■ Exercise
An exact copy is required of the lines running from the one that contains "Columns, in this" to the end of the material, both ends included, with pictures omitted.

■ Data extract
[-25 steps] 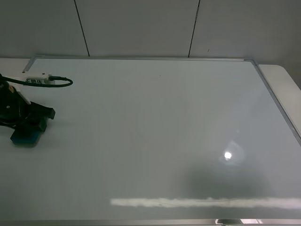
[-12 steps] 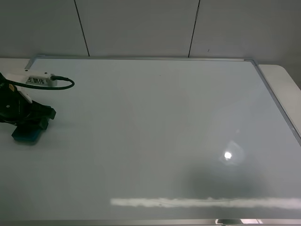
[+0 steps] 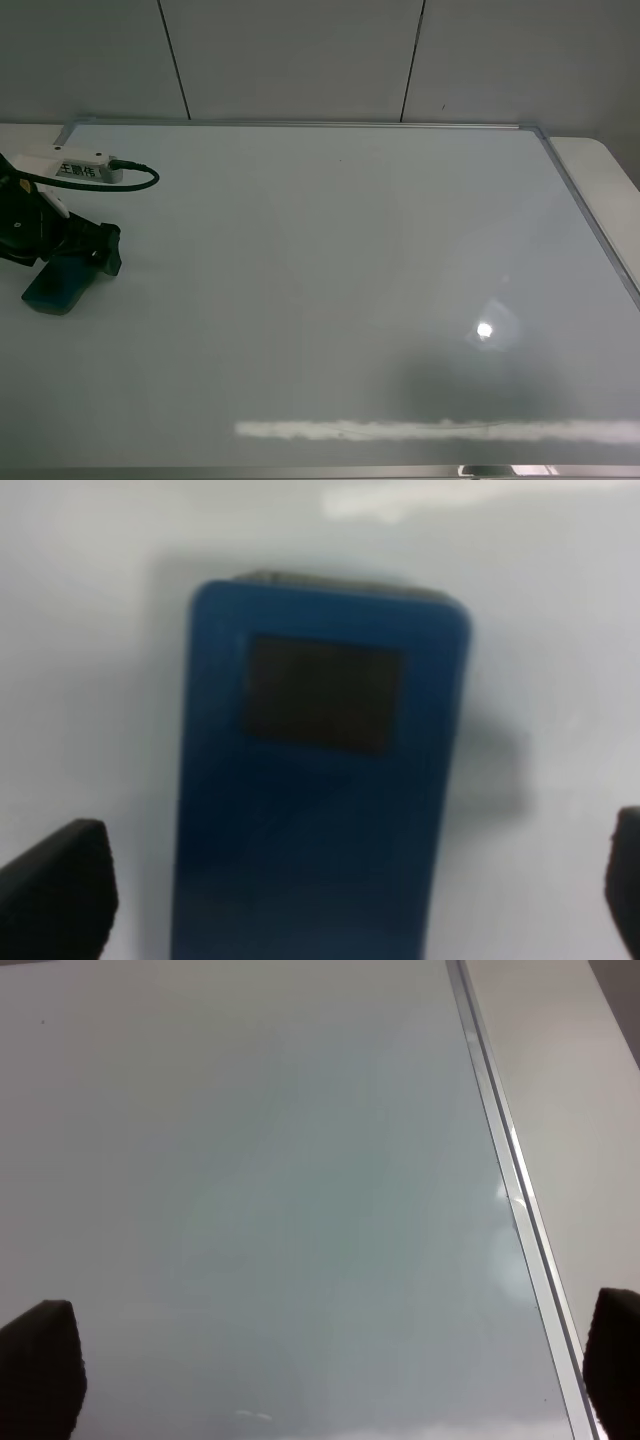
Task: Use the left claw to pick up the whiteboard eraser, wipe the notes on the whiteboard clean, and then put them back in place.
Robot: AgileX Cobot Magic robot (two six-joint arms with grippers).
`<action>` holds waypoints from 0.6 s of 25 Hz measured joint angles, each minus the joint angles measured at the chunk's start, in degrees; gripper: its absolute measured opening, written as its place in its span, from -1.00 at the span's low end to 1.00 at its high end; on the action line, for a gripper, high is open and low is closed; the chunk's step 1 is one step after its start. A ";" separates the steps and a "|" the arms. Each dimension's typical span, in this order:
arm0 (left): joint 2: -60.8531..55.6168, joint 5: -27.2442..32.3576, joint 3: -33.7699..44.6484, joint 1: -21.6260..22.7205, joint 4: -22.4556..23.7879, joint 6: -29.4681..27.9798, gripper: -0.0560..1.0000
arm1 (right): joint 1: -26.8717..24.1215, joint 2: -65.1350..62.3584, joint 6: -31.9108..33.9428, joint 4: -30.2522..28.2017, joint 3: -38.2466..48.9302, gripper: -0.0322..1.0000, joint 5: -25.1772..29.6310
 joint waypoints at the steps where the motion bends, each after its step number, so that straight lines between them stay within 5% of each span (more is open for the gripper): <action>1: 0.00 0.00 0.00 0.00 0.00 0.00 0.98 | 0.00 0.00 0.00 0.00 0.00 0.99 0.00; 8: -1.95 0.06 0.05 0.00 0.00 0.00 0.98 | 0.00 0.00 0.00 0.00 0.00 0.99 0.00; 15: -20.03 2.75 0.05 0.00 0.00 0.00 0.98 | 0.00 0.00 0.00 0.00 0.00 0.99 0.00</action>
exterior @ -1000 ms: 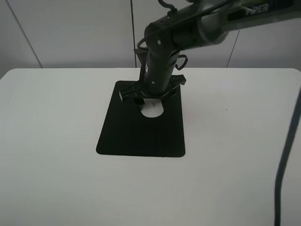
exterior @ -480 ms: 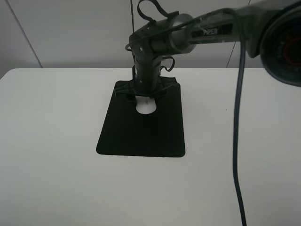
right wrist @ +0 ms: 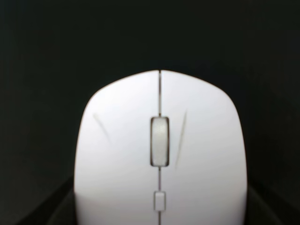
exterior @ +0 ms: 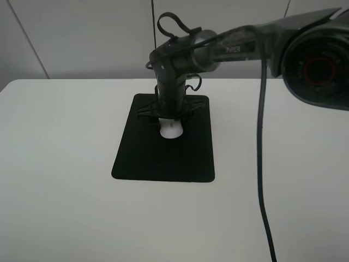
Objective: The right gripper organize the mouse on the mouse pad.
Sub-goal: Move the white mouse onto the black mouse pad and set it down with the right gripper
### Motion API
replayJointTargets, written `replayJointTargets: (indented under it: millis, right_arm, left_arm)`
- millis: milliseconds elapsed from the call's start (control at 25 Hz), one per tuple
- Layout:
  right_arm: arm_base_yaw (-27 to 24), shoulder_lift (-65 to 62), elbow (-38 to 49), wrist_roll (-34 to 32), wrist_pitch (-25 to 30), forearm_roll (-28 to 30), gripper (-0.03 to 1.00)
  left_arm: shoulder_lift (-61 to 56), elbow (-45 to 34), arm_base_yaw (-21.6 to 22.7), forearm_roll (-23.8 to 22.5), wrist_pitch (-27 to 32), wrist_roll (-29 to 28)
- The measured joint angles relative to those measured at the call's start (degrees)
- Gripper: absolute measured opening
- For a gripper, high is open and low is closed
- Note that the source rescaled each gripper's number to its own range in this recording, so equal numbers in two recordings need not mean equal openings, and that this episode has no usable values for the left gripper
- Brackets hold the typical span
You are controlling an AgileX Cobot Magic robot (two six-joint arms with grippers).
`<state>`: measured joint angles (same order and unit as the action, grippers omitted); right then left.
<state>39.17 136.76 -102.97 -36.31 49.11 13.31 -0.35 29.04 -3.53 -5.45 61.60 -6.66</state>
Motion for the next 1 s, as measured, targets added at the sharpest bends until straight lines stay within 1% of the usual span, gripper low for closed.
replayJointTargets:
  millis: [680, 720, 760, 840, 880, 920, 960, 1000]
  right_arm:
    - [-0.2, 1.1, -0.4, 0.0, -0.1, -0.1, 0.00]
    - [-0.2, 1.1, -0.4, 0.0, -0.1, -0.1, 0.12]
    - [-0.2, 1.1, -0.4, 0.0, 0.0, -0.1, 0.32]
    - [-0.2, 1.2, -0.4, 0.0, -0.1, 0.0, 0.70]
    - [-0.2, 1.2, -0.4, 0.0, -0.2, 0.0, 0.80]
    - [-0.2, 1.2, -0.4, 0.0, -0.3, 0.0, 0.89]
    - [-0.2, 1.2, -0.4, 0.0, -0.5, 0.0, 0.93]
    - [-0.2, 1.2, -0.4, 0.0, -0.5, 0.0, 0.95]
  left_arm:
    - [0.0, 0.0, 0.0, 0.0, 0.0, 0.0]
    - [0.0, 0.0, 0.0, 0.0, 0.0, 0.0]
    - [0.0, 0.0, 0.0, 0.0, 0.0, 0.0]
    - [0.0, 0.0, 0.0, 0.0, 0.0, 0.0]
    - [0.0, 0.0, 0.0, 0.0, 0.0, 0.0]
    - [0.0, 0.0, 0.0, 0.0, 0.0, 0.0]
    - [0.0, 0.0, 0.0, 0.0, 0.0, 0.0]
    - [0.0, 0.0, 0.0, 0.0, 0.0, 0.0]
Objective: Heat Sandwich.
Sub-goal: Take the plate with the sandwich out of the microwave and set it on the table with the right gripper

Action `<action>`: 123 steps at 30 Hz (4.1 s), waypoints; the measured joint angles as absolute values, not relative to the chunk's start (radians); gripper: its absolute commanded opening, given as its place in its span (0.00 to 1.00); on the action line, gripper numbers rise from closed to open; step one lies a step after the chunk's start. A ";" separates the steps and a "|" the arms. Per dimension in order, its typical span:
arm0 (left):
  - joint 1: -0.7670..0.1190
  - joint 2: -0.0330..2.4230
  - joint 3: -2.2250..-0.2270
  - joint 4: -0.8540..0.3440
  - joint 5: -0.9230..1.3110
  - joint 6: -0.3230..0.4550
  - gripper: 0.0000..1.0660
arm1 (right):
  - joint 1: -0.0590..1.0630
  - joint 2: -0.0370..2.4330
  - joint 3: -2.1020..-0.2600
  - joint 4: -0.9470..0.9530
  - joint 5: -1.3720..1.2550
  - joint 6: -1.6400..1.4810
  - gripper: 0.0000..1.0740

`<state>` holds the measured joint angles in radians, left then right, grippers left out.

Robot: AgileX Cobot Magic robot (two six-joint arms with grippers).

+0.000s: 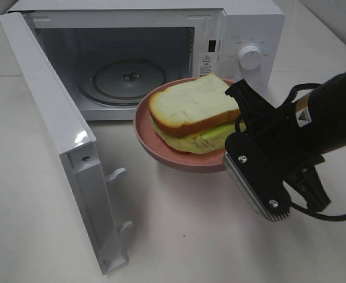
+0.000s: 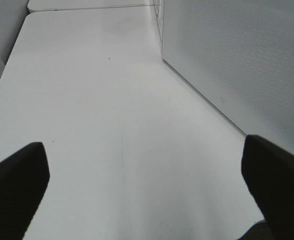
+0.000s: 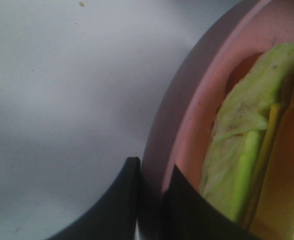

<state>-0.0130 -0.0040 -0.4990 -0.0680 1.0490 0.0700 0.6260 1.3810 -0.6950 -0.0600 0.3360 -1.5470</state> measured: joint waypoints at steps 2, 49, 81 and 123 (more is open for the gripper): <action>-0.013 -0.004 -0.499 -0.068 1.049 0.070 0.94 | 0.626 1.367 -0.683 -0.064 0.339 -1.536 0.00; -0.013 -0.004 -0.499 -0.068 1.049 0.070 0.94 | 0.626 1.104 -0.508 -0.602 0.641 -0.396 0.00; -0.013 -0.004 -0.499 -0.068 1.049 0.070 0.94 | 0.625 1.334 -0.619 -0.838 0.854 0.385 0.00; -0.013 -0.004 -0.499 -0.068 1.049 0.070 0.94 | 0.229 1.478 -0.675 -0.871 0.776 0.544 0.00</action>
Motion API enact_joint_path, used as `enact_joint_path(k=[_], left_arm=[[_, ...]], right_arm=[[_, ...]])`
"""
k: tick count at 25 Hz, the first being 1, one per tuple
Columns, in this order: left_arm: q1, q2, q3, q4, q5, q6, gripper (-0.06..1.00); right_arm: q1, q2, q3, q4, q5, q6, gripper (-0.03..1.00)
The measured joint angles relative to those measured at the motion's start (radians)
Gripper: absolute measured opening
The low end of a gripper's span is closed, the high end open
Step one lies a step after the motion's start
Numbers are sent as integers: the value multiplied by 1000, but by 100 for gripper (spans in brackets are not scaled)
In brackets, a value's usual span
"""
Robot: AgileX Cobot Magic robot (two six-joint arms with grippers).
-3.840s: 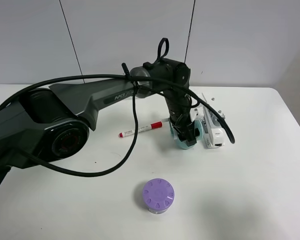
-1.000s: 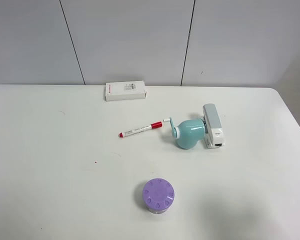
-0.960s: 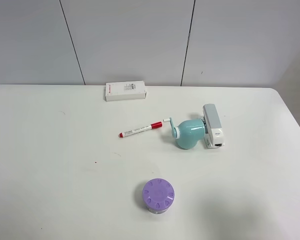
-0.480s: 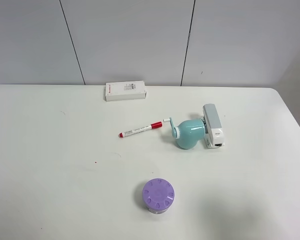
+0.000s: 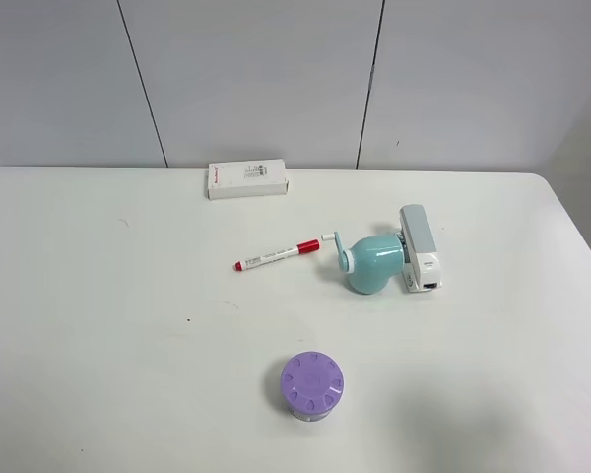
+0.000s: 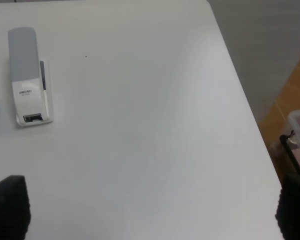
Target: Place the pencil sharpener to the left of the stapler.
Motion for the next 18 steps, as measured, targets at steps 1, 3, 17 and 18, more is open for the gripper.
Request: enact_joint_path(k=[1,3,17,18], left_arm=[[0,0,0,0,0,0,99],[0,0,0,0,0,-3,99],[0,0,0,0,0,-3,99],[0,0,0,0,0,-3,99]], right_arm=[[0,0,0,0,0,0,99],[0,0,0,0,0,0,99],[0,0,0,0,0,0,99],[0,0,0,0,0,0,99]])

■ Task response
Columns, in this order: left_arm: q1, q2, q3, q4, q5, q6, gripper (-0.06..1.00); right_arm: q1, q2, q3, q4, q5, q6, gripper (-0.03..1.00)
The measured joint angles relative to those measured at the motion's start (radians)
Gripper: absolute measured opening
The low end of a gripper's span is closed, the high end open
Step one lies a step after the motion's start
Numbers are sent as integers: the value multiplied by 1000, but by 100 for gripper (spans in brackets are not scaled)
In brackets, a value's usual span
"""
Robot: AgileX Cobot Magic robot (two six-joint arms with grippers).
-3.840s: 
-1.000s: 
-0.960s: 
-0.480s: 
+0.000s: 
+0.000s: 
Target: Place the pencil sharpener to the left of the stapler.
Motion for the next 18 steps, as measured, targets at steps 1, 3, 17 and 18, more is open for the gripper.
Request: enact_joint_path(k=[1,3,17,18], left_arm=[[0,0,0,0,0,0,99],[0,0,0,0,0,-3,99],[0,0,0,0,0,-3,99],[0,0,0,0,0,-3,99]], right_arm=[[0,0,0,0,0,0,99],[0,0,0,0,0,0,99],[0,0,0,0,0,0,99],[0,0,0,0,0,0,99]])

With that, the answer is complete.